The FX chips are not that bad. If they were on 22nm they could be clocked even higher. The main problem is that they were released before the rest of the tech was ready for them (Windows thread management, DX12, etc.) and now that the tech has almost caught up they're still stuck on 32nm.

CMT is a sound strategy, but not when DX11 and Windows are poor at multithreading.


----------



## Caring1 (Jul 25, 2015)

Brother Drake said:


> why not make a line of CPUs that are just CPUs? I feel that Intel is kind of ignoring the (very large) gamer market.


They do, they're called XEON!


----------



## RejZoR (Jul 25, 2015)

Xeons are for workstations, not gaming rigs. Unless you're really loaded in which case sure, go with a Xeon...


----------



## Nordic (Jul 25, 2015)

RejZoR said:


> Question is, how many of those users are actually using discrete graphic cards. You can't claim market share if GPU is attached to every CPU whether you use it or not.


Looks like about 20% use intel gpu's for gaming.
http://store.steampowered.com/hwsurvey



RejZoR said:


> Xeons are for workstations, not gaming rigs. Unless you're really loaded in which case sure, go with a Xeon...

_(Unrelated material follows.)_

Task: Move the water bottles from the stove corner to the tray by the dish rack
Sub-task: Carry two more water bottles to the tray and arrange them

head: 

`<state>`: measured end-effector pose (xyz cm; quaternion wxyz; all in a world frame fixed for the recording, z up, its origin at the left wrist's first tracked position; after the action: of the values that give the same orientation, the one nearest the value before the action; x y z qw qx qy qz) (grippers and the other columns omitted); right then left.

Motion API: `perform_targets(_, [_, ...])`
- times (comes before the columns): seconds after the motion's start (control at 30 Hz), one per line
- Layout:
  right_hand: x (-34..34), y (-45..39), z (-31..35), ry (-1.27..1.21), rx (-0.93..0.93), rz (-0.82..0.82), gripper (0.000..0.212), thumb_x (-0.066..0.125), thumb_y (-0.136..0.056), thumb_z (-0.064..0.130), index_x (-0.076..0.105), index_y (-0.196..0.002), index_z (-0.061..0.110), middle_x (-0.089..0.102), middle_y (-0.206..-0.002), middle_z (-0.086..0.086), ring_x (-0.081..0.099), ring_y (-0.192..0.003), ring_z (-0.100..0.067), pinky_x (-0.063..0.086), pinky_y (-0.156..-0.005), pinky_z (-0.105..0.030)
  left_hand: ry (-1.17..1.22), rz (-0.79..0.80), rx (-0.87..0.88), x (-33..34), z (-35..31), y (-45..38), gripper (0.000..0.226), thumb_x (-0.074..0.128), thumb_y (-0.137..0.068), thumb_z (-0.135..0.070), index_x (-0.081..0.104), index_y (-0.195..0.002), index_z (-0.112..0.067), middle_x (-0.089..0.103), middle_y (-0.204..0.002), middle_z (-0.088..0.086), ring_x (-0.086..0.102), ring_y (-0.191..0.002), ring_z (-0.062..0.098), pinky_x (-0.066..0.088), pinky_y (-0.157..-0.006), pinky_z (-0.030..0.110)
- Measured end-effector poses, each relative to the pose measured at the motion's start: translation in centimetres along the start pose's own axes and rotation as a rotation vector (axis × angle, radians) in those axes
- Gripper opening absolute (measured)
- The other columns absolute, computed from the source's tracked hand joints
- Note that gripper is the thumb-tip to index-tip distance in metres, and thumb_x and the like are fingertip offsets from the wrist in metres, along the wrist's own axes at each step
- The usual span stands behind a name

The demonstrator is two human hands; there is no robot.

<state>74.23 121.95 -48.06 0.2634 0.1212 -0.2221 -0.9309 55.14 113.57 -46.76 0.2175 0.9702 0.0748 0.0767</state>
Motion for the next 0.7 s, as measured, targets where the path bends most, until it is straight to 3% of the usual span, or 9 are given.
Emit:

Actually, xeons are pretty cheap. You can get the equivalent of an i7 for the price of an i5 with xeons. That is if you don't mind not being able to overclock.


----------



## RejZoR (Jul 25, 2015)

I don't think there is any need. With my i7 920 I can feel in games like Killing Floor 2 that at stock clocks of 2,66 GHz it lacks some grunt. Overclocked to just 3,2 GHz it already feels like million times smoother gameplay even in later waves with tons of enemies. at 4 GHz and 4,2 GHz, it's silky smooth no matter what.

So, theoretically, if Skylake is lets say 50% more efficient per MHz and is factory clocked at 4,2 GHz, it should be fine even at stock speeds for a very long time.

I wonder if Skylake-E will feature more cores and what will they use eDRAM for. The CPU part or only as aid for iGPU. I'm kinda aiming at that for year 2016. If it'll be able to provide me with all the compute power for 6 more years like i7 920 did, that would be amazing.


----------



## LAN_deRf_HA (Jul 25, 2015)

All the 920 champions have quite the rose tinted view of the first gen i7s. They don't clock well, ran hot and hungry when pushed past 4ghz, and weren't any faster than yorkfield for gaming. They were stomped on as soon as Sandy showed up. I don't know of anyone who jumped on Sandy from Nehalem and regretted it. And now it's been replaced 6 times over, each time with a performance boost, and you people are still bemoaning the lack of advancement? Get over it. These mental gymnastics used to justify keeping a cpu from 2008 are absurd.


----------



## RejZoR (Jul 25, 2015)

They don't clock well?! From 2,66 GHz to 4,2 GHz is "not clock well" !? Your mental gymnastics are broken...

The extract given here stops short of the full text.